Lukashenko calls for building two nuclear power stations in Belarus

The first nuclear power station will substitute for at least 5-7 billion cubic meters of natural gas when it begins operation

MINSK, August 10 (Itar-Tass) — Belarusian President Alexander Lukashenko said during a working trip to the Grodno region on Thursday that Belarus intended to build two nuclear power stations in its territory

“The first nuclear power station will substitute for at least 5-7 billion cubic meters of natural gas when it begins operation. We purchase 22-23 billion cubic meters of natural gas of which almost 80-85 percent are spent on generation of electric energy. So, let’s draw the line: all disputes and meditations on the subject of whether we should have a nuclear power station or not are over. We’ve started building the first nuclear power station. Time will come when we build a second one,” Lukashenko said.

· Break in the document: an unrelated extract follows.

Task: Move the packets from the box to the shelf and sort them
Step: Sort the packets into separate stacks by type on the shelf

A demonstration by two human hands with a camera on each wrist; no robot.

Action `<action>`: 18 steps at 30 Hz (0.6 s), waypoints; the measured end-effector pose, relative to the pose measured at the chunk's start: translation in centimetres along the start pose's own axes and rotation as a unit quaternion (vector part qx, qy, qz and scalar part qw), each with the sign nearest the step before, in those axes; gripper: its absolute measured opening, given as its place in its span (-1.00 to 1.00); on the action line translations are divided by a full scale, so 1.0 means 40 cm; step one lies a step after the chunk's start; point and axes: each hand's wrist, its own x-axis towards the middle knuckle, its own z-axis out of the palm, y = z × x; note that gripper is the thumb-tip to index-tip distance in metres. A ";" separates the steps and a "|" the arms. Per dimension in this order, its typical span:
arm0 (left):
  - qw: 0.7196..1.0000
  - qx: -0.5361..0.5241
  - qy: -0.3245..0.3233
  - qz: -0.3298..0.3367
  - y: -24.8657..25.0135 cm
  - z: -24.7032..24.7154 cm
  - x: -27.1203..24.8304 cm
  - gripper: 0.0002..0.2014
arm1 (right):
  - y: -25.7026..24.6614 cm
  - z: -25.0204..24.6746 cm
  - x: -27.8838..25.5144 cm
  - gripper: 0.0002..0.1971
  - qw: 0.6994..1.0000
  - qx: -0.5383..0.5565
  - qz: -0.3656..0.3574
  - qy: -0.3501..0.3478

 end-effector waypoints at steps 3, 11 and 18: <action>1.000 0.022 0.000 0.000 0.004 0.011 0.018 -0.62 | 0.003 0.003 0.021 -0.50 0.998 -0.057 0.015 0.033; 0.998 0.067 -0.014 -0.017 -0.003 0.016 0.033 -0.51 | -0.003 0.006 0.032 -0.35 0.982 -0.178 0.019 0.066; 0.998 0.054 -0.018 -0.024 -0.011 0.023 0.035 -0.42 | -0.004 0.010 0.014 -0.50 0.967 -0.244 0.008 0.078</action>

Asked to comment on the expediency of building nuclear power stations in Belarus, Lukashenko said that the country had a shortage of electric energy.

“That is why we will use all electric energy produced by this station ourselves taken account of the state’s needs for development. There will be a market for our electric energy. It’s our internal market in the first place. Besides, we’ve reached an agreement with the Russians that we will join our efforts and will together sell electric energy to Europe if there is a need in electric energy from our station and the one in Kaliningrad,” the Belarusian leader said.

Lukashenko said that the Poles and the Lithuanians were the main opponents to Belarus’ plans to build a nuclear power station in its territory.

“They plan to build their own nuclear power stations, and this is competition,” the Belarusian leader said.

Alexander Lukashenko has urged Belarusians to use Russian assistance in mastering high technologies in atomic energy.

Lukashenko believes that the Belarusians should not only learn to design and build that nuclear power station together with the Russians but also try to gain access to the most sacred thing -high technologies. “But we must deserve this right and prove that we can do it,” Lukashenko said at a meeting with construction workers and the residents of the nearby town of Ostrovets which was held at a place where the first Belarusian nuclear power plant is going to be built.

The Belarusian leader said that the world demand in atomic energy was growing and that it was hard for the Russians to meet all those needs.

He recalled that many felt skeptical about Belarus’s space program when it was launched several years before. Many thought it to be unrealistic and doubted its expediency.

“I want that overtime we become as acclaimed in atomic energy as we are now in the space industry,” the Belarusian president said.